Source data:
- - - - -
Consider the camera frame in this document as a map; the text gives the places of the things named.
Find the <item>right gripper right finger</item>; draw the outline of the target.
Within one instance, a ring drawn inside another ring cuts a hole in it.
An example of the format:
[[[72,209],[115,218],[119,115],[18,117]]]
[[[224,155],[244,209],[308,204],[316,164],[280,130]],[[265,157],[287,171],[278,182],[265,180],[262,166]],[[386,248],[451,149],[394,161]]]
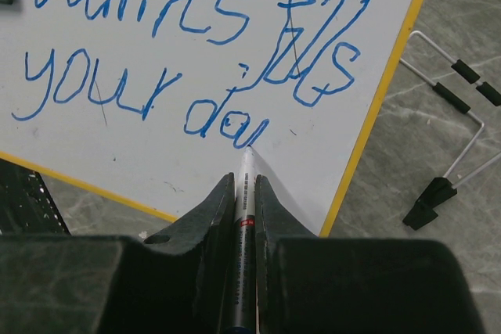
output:
[[[255,183],[262,333],[482,333],[459,262],[422,239],[332,239],[312,234]]]

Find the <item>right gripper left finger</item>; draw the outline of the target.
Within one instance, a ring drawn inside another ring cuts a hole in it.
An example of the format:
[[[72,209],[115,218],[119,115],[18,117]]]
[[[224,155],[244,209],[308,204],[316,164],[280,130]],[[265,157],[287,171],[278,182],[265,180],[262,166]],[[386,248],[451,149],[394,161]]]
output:
[[[214,333],[235,178],[174,224],[123,235],[1,233],[4,333]]]

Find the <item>white blue whiteboard marker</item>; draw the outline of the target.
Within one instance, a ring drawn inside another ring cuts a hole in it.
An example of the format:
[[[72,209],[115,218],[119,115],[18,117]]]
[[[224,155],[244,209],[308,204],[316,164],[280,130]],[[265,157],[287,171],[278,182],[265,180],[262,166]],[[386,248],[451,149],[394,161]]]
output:
[[[254,150],[248,146],[236,181],[232,253],[220,326],[222,333],[255,333],[257,328],[255,178]]]

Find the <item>yellow framed whiteboard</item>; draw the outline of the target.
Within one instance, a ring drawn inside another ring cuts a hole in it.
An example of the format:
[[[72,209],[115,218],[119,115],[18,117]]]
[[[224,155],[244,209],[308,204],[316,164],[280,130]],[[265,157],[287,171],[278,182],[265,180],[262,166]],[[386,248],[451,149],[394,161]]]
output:
[[[326,236],[423,1],[1,4],[1,157],[175,221],[250,146]]]

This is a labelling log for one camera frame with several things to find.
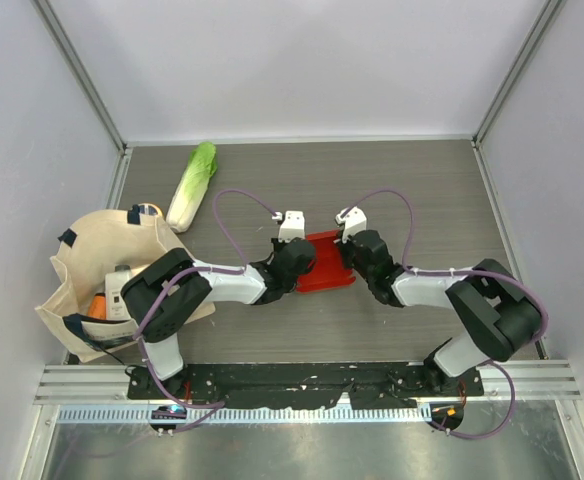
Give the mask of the red paper box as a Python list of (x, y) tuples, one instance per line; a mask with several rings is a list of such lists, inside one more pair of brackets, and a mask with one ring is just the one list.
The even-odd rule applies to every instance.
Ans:
[(312, 272), (305, 275), (299, 284), (298, 293), (308, 294), (333, 290), (352, 285), (355, 274), (343, 265), (337, 241), (339, 230), (313, 233), (307, 240), (315, 247), (316, 261)]

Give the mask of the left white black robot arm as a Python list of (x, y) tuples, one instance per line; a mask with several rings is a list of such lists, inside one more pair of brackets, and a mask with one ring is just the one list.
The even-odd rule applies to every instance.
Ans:
[(268, 258), (243, 267), (206, 263), (175, 248), (128, 280), (121, 297), (137, 322), (133, 340), (151, 375), (151, 388), (165, 399), (183, 391), (185, 363), (178, 332), (199, 307), (215, 302), (276, 302), (293, 292), (315, 263), (315, 247), (301, 238), (276, 240)]

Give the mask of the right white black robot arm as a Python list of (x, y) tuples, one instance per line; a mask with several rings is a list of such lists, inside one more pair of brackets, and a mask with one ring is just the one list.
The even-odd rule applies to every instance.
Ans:
[(464, 332), (447, 340), (423, 361), (423, 382), (444, 395), (460, 377), (489, 360), (505, 362), (535, 340), (547, 318), (499, 262), (434, 272), (396, 262), (375, 230), (343, 234), (337, 242), (344, 266), (355, 270), (375, 299), (388, 306), (449, 309)]

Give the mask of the napa cabbage toy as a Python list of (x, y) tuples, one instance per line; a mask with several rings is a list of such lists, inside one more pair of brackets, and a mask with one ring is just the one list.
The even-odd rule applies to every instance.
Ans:
[(191, 226), (209, 182), (217, 171), (216, 155), (217, 147), (211, 142), (200, 143), (190, 153), (165, 217), (176, 233), (184, 233)]

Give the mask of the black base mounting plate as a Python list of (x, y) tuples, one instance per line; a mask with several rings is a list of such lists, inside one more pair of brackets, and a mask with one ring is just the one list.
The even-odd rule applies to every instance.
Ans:
[(219, 402), (228, 409), (318, 410), (346, 394), (355, 410), (413, 407), (418, 398), (480, 397), (473, 368), (445, 379), (410, 362), (189, 364), (162, 382), (193, 405)]

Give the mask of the orange white item behind bag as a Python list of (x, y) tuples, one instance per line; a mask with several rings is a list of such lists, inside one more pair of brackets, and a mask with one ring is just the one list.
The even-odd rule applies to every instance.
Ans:
[(134, 204), (132, 206), (132, 211), (137, 212), (139, 214), (148, 215), (148, 216), (157, 216), (157, 217), (164, 217), (163, 211), (161, 208), (153, 203), (149, 202), (142, 202), (138, 204)]

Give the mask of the beige printed tote bag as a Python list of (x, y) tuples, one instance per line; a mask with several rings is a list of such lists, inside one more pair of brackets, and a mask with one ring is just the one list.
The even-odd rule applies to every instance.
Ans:
[(130, 210), (99, 210), (76, 220), (59, 237), (50, 258), (60, 286), (35, 308), (49, 331), (82, 363), (132, 344), (133, 320), (100, 320), (88, 315), (94, 296), (104, 290), (105, 277), (118, 265), (135, 273), (183, 243), (166, 222)]

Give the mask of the white bottle in bag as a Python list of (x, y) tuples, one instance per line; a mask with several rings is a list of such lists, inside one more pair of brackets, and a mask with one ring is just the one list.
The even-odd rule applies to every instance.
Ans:
[(130, 320), (122, 289), (133, 278), (133, 271), (129, 265), (117, 265), (113, 272), (105, 275), (106, 319), (109, 321)]

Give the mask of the orange item in bag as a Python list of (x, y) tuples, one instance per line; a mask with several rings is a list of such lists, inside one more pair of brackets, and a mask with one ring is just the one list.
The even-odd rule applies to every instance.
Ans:
[(107, 303), (104, 293), (100, 292), (94, 295), (88, 308), (88, 316), (97, 320), (107, 319)]
- - - - -
_TASK OBJECTIVE:_ Type the lines above out again exactly as they appear, skipping every picture.

_TASK OUTPUT:_
Consider the camera frame in this document as a map; the text gives the places of the things named.
Find the <item>right gripper right finger</item>; draw the outline of the target.
Within one instance, a ring drawn inside another ring cuts a hole in it.
An example of the format:
[[[72,209],[115,218],[119,115],[18,117]]]
[[[224,155],[244,209],[308,204],[316,164],[280,130]],[[265,157],[287,171],[278,182],[265,180],[262,166]],[[386,248],[451,149],[394,161]]]
output:
[[[255,183],[262,333],[482,333],[459,262],[422,239],[332,239],[312,234]]]

Find the <item>right gripper left finger</item>; draw the outline of the target.
Within one instance, a ring drawn inside another ring cuts a hole in it.
An example of the format:
[[[72,209],[115,218],[119,115],[18,117]]]
[[[224,155],[244,209],[308,204],[316,164],[280,130]],[[265,157],[287,171],[278,182],[265,180],[262,166]],[[386,248],[451,149],[394,161]]]
output:
[[[214,333],[235,178],[174,224],[123,235],[1,233],[4,333]]]

Find the <item>white blue whiteboard marker</item>; draw the outline of the target.
Within one instance, a ring drawn inside another ring cuts a hole in it.
An example of the format:
[[[72,209],[115,218],[119,115],[18,117]]]
[[[224,155],[244,209],[308,204],[316,164],[280,130]],[[265,157],[287,171],[278,182],[265,180],[262,166]],[[386,248],[451,149],[394,161]]]
output:
[[[254,150],[248,146],[236,181],[232,253],[220,326],[222,333],[255,333],[257,328],[255,178]]]

Find the <item>yellow framed whiteboard</item>; draw the outline of the target.
Within one instance, a ring drawn inside another ring cuts a hole in it.
An example of the format:
[[[72,209],[115,218],[119,115],[18,117]]]
[[[224,155],[244,209],[308,204],[316,164],[280,130]],[[265,157],[287,171],[278,182],[265,180],[262,166]],[[386,248],[451,149],[394,161]]]
output:
[[[326,236],[423,1],[1,4],[1,157],[175,221],[250,146]]]

This is a labelling log for one camera frame with several things to find.
Give the mask of the red paper box as a Python list of (x, y) tuples, one instance per line; a mask with several rings is a list of such lists, inside one more pair of brackets, and a mask with one ring is just the one list.
The even-odd rule applies to every instance.
Ans:
[(312, 272), (305, 275), (299, 284), (298, 293), (308, 294), (333, 290), (352, 285), (355, 274), (343, 265), (337, 241), (339, 230), (313, 233), (307, 240), (315, 247), (316, 261)]

Give the mask of the left white black robot arm as a Python list of (x, y) tuples, one instance per line; a mask with several rings is a list of such lists, inside one more pair of brackets, and a mask with one ring is just the one list.
The even-odd rule applies to every instance.
Ans:
[(268, 258), (243, 267), (206, 263), (175, 248), (128, 280), (121, 297), (137, 322), (133, 340), (151, 375), (151, 388), (165, 399), (183, 391), (185, 363), (178, 332), (199, 307), (215, 302), (276, 302), (293, 292), (315, 263), (315, 247), (301, 238), (276, 240)]

Give the mask of the right white black robot arm as a Python list of (x, y) tuples, one instance per line; a mask with several rings is a list of such lists, inside one more pair of brackets, and a mask with one ring is just the one list.
The even-odd rule applies to every instance.
Ans:
[(464, 332), (447, 340), (423, 361), (423, 382), (444, 395), (460, 377), (489, 360), (505, 362), (535, 340), (547, 318), (499, 262), (434, 272), (396, 262), (375, 230), (343, 234), (337, 242), (344, 266), (355, 270), (375, 299), (388, 306), (449, 309)]

Give the mask of the napa cabbage toy as a Python list of (x, y) tuples, one instance per line; a mask with several rings is a list of such lists, inside one more pair of brackets, and a mask with one ring is just the one list.
The even-odd rule applies to every instance.
Ans:
[(191, 226), (209, 182), (217, 171), (216, 155), (217, 147), (211, 142), (200, 143), (190, 153), (165, 217), (176, 233), (184, 233)]

Give the mask of the black base mounting plate as a Python list of (x, y) tuples, one instance per line; a mask with several rings is a list of such lists, inside one more pair of brackets, and a mask with one ring is just the one list.
The even-odd rule applies to every instance.
Ans:
[(219, 402), (228, 409), (318, 410), (346, 394), (355, 410), (413, 407), (418, 398), (480, 397), (473, 368), (445, 379), (410, 362), (189, 364), (162, 382), (193, 405)]

Give the mask of the orange white item behind bag as a Python list of (x, y) tuples, one instance per line; a mask with several rings is a list of such lists, inside one more pair of brackets, and a mask with one ring is just the one list.
The even-odd rule applies to every instance.
Ans:
[(134, 204), (132, 206), (132, 211), (137, 212), (139, 214), (148, 215), (148, 216), (157, 216), (157, 217), (164, 217), (163, 211), (161, 208), (153, 203), (149, 202), (142, 202), (138, 204)]

Give the mask of the beige printed tote bag as a Python list of (x, y) tuples, one instance per line; a mask with several rings is a list of such lists, inside one more pair of brackets, and a mask with one ring is just the one list.
The even-odd rule applies to every instance.
Ans:
[(130, 210), (99, 210), (76, 220), (59, 237), (50, 258), (60, 286), (35, 308), (49, 331), (82, 363), (132, 344), (133, 320), (100, 320), (88, 315), (94, 296), (104, 290), (105, 277), (118, 265), (135, 273), (183, 243), (166, 222)]

Give the mask of the white bottle in bag as a Python list of (x, y) tuples, one instance per line; a mask with several rings is a list of such lists, inside one more pair of brackets, and a mask with one ring is just the one list.
The even-odd rule applies to every instance.
Ans:
[(130, 320), (122, 289), (133, 278), (133, 271), (129, 265), (117, 265), (113, 272), (105, 275), (106, 319), (109, 321)]

Give the mask of the orange item in bag as a Python list of (x, y) tuples, one instance per line; a mask with several rings is a list of such lists, inside one more pair of brackets, and a mask with one ring is just the one list.
The even-odd rule applies to every instance.
Ans:
[(107, 303), (104, 293), (100, 292), (94, 295), (88, 308), (88, 316), (97, 320), (107, 319)]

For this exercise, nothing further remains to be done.